■ Requirement ■
Print every entry exactly as it appears, but skip the pictures.

■ Study material ■
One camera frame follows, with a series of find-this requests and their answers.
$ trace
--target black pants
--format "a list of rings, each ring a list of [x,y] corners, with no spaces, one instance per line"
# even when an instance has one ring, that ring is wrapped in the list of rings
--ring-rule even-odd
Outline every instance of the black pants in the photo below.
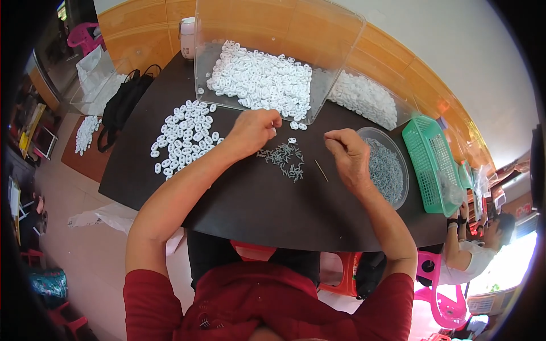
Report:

■ Output for this task ■
One camera frame follows, with a series of find-this requests and their answers.
$ trace
--target black pants
--format "a list of rings, each ring a list of [x,y] corners, with no spaces, one instance per line"
# even when an instance has one ring, that ring is wrapped in the list of rings
--ring-rule even-odd
Outline every instance of the black pants in the photo below.
Report:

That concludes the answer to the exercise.